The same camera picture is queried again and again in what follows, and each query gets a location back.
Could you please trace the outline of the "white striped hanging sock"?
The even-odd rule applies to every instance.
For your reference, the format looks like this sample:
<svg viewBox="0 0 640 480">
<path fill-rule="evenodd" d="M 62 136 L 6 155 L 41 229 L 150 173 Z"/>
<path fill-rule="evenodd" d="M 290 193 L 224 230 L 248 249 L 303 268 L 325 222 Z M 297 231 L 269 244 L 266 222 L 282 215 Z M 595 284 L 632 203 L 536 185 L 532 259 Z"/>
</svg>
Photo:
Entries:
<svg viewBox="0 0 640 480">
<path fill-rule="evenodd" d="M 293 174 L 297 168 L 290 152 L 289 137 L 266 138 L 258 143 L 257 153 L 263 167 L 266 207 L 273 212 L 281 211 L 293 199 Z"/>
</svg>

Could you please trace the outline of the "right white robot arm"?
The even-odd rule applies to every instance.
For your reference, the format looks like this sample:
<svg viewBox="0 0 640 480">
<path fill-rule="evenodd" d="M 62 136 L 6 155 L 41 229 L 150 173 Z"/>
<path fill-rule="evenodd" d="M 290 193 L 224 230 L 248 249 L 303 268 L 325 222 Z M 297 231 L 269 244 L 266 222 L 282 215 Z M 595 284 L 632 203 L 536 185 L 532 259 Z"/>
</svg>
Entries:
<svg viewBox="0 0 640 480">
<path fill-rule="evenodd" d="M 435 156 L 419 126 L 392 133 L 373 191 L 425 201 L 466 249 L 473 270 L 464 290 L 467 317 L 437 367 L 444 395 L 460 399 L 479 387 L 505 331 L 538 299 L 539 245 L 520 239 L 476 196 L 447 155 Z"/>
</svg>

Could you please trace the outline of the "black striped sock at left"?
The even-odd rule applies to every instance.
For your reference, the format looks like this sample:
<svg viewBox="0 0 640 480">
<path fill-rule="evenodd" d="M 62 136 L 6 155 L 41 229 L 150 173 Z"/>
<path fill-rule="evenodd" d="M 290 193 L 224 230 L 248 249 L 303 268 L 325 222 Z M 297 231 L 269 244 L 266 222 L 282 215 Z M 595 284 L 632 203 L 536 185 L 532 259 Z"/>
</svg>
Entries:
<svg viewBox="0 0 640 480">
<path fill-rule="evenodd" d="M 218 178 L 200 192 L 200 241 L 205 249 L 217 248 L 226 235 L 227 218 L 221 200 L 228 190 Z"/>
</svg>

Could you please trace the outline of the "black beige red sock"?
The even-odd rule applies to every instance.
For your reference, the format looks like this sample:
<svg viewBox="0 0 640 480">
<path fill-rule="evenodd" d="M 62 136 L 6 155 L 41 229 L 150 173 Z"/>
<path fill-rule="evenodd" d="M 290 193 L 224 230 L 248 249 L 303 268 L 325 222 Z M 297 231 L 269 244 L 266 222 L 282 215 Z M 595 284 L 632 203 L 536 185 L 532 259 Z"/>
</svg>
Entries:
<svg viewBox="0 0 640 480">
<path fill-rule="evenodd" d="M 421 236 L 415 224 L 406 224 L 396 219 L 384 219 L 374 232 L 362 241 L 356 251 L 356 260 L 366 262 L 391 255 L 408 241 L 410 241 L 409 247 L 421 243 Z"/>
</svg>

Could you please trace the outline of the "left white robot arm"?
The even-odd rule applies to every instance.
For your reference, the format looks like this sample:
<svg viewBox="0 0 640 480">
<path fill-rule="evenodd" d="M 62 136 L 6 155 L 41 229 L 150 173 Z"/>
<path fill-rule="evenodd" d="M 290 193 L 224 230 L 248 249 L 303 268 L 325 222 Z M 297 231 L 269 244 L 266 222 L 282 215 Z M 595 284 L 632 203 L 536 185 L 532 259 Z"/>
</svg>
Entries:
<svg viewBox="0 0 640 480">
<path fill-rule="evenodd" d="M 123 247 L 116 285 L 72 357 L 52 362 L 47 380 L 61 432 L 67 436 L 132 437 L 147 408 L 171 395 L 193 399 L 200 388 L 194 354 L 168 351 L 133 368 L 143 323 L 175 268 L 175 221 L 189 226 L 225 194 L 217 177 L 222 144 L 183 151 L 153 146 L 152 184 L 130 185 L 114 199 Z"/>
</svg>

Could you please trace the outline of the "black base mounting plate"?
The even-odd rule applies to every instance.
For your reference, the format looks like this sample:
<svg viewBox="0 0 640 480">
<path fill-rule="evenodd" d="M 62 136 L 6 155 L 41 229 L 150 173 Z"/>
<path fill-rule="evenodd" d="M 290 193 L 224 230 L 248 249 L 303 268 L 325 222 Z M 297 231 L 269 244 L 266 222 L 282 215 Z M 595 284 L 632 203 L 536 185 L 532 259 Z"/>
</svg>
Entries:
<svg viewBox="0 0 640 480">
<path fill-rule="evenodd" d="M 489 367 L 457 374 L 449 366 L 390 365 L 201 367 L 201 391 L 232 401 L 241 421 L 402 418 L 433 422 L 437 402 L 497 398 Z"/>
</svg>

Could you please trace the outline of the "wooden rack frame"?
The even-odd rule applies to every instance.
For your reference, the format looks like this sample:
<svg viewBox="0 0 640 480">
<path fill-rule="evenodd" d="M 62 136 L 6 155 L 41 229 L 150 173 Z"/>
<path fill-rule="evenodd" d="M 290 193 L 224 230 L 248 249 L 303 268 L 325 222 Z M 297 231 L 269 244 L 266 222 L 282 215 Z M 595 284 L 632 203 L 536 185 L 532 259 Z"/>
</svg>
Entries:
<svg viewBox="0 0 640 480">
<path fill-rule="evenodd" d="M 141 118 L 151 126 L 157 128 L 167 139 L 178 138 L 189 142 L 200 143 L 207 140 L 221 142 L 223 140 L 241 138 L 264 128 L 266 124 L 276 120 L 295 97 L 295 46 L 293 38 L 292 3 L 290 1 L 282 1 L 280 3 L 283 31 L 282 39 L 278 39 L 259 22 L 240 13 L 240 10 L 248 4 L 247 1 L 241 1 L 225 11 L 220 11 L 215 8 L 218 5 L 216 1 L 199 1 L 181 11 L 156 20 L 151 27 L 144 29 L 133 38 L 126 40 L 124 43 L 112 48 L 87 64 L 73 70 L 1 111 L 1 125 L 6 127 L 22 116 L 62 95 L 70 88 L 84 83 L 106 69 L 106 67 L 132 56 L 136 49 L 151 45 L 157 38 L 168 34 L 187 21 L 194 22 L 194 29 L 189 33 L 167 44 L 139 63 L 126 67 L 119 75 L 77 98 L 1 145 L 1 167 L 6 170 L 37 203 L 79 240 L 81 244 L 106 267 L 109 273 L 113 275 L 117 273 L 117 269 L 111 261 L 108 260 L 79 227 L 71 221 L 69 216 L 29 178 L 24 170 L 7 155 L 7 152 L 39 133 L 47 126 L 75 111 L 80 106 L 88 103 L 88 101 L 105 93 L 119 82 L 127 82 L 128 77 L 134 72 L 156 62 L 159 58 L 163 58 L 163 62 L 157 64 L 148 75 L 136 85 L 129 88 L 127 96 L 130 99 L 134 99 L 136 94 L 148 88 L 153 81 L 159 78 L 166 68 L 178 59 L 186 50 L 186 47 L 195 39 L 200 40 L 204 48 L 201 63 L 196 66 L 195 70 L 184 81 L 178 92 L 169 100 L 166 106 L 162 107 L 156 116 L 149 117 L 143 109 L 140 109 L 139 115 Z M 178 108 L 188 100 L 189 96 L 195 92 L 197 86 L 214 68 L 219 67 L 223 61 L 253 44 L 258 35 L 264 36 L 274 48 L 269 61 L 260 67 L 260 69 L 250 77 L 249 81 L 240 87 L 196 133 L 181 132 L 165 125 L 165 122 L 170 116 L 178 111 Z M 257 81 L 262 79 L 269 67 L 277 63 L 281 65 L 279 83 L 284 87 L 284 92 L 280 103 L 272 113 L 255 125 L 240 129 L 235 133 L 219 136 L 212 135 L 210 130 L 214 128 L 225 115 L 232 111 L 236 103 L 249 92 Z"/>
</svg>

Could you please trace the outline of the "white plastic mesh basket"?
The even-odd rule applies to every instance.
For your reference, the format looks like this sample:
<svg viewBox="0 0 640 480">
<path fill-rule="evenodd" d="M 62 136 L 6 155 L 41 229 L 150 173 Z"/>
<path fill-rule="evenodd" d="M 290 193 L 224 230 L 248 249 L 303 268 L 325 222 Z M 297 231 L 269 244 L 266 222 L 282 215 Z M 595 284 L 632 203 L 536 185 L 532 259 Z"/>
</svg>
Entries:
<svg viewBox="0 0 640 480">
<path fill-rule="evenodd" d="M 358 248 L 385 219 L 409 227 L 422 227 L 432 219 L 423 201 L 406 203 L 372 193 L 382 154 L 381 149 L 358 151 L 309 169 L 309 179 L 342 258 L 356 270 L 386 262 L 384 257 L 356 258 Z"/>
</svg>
━━━
Scan the material above. Extract every line in which the word "black" occurs.

» Solution for this task
Could you please trace the outline of the "black striped sock at left"?
Could you please trace the outline of the "black beige red sock"?
Could you please trace the outline of the "black base mounting plate"?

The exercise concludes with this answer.